= PROMPT =
Below are the records; tally the lines that include "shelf" and report only the total.

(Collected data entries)
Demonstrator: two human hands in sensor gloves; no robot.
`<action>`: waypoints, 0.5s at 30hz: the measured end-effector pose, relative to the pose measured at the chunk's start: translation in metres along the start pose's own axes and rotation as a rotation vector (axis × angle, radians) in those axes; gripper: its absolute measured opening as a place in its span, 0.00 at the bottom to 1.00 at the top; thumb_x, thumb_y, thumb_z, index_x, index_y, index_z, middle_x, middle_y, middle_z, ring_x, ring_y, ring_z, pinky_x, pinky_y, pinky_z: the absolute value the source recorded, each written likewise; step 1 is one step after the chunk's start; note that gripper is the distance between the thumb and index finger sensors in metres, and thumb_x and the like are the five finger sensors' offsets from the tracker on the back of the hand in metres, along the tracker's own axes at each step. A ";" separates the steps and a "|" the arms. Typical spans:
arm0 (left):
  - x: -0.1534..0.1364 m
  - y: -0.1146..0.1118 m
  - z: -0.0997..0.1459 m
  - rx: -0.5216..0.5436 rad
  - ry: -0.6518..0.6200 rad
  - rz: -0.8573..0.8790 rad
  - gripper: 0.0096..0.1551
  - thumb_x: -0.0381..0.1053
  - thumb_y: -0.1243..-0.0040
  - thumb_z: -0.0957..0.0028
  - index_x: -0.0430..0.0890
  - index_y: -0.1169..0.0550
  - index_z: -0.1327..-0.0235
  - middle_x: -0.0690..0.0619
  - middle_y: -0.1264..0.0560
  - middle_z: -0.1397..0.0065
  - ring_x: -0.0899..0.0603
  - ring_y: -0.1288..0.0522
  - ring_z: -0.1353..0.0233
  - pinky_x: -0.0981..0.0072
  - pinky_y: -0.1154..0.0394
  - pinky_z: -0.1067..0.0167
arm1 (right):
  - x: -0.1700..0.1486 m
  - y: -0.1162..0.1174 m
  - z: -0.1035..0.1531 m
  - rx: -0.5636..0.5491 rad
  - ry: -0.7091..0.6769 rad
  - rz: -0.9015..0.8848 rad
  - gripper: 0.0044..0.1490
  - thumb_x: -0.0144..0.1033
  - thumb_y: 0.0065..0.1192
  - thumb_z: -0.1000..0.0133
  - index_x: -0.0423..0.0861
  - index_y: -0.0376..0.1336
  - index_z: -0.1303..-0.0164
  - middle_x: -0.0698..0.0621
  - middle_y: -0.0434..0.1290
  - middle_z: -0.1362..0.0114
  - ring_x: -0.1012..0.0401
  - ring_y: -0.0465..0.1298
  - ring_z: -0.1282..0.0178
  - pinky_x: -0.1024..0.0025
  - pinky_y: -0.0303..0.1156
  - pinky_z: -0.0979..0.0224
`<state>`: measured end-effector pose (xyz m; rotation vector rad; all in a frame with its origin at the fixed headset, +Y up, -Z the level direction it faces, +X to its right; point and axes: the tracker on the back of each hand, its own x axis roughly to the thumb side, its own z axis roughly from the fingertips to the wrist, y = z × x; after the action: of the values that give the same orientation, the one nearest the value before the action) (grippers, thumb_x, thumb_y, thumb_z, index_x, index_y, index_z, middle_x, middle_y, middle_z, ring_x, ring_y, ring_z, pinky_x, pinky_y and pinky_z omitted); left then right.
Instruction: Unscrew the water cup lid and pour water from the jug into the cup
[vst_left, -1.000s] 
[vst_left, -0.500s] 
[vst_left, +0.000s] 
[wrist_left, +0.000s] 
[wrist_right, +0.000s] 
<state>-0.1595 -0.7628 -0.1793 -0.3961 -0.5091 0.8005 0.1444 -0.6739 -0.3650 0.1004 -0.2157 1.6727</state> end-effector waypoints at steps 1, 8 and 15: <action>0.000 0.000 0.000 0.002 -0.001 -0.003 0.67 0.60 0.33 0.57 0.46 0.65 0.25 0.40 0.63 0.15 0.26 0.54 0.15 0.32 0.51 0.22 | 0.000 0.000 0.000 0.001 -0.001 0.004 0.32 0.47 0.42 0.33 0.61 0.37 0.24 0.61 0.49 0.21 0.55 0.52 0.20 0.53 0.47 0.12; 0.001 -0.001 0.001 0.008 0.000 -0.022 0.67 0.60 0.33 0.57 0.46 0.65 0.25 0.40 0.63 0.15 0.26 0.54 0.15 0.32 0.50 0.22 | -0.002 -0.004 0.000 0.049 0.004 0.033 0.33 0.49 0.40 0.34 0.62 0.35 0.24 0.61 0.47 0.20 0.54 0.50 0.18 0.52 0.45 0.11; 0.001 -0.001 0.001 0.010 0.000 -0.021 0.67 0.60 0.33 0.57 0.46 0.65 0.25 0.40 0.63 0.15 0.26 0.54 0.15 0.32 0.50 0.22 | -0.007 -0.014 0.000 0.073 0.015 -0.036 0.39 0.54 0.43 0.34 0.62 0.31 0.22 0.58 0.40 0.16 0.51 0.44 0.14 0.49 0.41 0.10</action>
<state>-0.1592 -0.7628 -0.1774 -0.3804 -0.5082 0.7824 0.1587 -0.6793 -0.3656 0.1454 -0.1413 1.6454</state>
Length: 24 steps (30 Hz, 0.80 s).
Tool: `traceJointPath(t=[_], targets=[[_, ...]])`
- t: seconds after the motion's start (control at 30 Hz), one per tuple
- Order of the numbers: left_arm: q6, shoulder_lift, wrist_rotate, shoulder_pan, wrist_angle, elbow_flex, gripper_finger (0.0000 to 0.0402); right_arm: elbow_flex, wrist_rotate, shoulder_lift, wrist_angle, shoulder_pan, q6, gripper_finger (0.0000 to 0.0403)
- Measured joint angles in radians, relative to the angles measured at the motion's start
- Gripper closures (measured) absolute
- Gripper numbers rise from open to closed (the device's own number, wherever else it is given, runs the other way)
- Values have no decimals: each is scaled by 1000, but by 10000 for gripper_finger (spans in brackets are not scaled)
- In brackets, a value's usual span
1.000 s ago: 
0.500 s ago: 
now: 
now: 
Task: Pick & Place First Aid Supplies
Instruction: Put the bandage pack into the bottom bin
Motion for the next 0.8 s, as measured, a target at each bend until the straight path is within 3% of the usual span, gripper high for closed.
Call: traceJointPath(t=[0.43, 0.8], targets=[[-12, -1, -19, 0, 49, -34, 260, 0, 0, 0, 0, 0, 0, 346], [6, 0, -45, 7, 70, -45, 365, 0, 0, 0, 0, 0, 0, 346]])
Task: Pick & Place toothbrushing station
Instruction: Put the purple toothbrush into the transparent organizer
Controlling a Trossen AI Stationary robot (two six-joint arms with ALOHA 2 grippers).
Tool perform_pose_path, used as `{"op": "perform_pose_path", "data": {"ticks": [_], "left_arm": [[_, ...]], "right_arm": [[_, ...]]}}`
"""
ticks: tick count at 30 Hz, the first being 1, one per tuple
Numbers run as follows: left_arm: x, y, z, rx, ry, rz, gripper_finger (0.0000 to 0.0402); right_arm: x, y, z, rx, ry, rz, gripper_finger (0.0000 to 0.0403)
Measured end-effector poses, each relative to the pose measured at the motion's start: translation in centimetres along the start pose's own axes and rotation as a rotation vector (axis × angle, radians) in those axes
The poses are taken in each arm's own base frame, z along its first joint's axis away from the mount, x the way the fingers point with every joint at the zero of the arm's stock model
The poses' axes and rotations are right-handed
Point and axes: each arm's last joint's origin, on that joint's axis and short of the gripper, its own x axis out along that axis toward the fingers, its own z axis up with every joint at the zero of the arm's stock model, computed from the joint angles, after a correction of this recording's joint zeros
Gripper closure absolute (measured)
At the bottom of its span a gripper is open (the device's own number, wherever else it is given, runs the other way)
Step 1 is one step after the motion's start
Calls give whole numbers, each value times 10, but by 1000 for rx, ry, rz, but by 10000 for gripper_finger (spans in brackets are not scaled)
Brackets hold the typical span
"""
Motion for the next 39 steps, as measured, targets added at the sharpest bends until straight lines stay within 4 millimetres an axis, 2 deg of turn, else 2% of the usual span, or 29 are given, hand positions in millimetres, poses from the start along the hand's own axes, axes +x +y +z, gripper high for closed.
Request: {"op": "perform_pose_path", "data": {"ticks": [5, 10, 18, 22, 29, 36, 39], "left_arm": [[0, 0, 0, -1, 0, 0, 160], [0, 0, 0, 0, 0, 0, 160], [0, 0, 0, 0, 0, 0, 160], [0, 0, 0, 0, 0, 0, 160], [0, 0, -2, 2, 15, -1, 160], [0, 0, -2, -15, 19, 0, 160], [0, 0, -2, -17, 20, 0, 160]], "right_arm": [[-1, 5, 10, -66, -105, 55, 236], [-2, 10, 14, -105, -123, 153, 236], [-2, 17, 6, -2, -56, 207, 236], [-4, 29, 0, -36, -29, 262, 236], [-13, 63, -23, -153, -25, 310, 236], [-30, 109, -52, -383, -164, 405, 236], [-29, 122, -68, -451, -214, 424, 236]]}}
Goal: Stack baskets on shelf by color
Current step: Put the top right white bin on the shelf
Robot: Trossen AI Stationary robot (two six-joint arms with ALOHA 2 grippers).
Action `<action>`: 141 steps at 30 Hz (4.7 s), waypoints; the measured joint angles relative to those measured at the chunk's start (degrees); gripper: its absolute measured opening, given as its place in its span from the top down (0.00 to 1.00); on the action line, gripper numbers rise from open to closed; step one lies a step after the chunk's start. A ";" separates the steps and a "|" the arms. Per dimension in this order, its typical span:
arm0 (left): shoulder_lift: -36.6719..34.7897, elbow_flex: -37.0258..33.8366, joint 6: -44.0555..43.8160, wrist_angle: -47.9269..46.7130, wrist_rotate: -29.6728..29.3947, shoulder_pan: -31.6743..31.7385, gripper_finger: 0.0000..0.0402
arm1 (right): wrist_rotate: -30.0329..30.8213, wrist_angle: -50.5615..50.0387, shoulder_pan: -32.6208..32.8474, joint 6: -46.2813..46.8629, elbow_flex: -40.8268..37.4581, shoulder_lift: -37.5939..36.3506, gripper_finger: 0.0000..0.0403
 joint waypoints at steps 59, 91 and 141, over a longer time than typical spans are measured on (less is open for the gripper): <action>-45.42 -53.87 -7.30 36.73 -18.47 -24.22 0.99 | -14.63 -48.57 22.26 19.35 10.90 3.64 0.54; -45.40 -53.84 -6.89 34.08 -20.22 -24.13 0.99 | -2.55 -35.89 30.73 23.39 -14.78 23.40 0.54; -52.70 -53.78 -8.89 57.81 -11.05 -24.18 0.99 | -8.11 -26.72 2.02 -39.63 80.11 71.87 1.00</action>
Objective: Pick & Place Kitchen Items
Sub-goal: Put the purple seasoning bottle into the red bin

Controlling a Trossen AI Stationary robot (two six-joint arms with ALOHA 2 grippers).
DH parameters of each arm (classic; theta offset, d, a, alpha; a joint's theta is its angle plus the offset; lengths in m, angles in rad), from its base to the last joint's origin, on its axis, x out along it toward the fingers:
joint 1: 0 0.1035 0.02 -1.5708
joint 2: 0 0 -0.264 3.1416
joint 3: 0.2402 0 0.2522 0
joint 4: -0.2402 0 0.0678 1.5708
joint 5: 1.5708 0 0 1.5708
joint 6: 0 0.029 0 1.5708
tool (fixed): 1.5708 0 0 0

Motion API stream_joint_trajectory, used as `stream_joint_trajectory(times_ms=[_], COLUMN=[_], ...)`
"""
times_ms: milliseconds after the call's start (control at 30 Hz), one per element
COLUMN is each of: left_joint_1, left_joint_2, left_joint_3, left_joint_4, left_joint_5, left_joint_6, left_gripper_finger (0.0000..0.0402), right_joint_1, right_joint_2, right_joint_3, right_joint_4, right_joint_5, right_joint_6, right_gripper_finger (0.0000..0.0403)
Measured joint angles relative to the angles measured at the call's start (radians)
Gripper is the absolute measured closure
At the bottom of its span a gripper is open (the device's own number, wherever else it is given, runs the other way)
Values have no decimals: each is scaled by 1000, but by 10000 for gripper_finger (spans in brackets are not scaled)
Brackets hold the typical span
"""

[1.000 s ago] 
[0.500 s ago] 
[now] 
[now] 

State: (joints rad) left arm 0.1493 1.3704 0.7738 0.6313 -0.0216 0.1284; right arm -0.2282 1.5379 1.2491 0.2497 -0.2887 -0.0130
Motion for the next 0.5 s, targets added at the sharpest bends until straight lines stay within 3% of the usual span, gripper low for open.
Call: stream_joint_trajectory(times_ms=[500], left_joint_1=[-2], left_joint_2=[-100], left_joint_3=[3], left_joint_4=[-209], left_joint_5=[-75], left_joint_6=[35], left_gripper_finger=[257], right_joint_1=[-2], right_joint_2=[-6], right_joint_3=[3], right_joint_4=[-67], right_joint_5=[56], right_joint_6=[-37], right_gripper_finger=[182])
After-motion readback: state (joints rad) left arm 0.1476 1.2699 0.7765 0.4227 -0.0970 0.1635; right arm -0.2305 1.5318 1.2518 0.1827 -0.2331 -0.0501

= FINISHED TASK =
2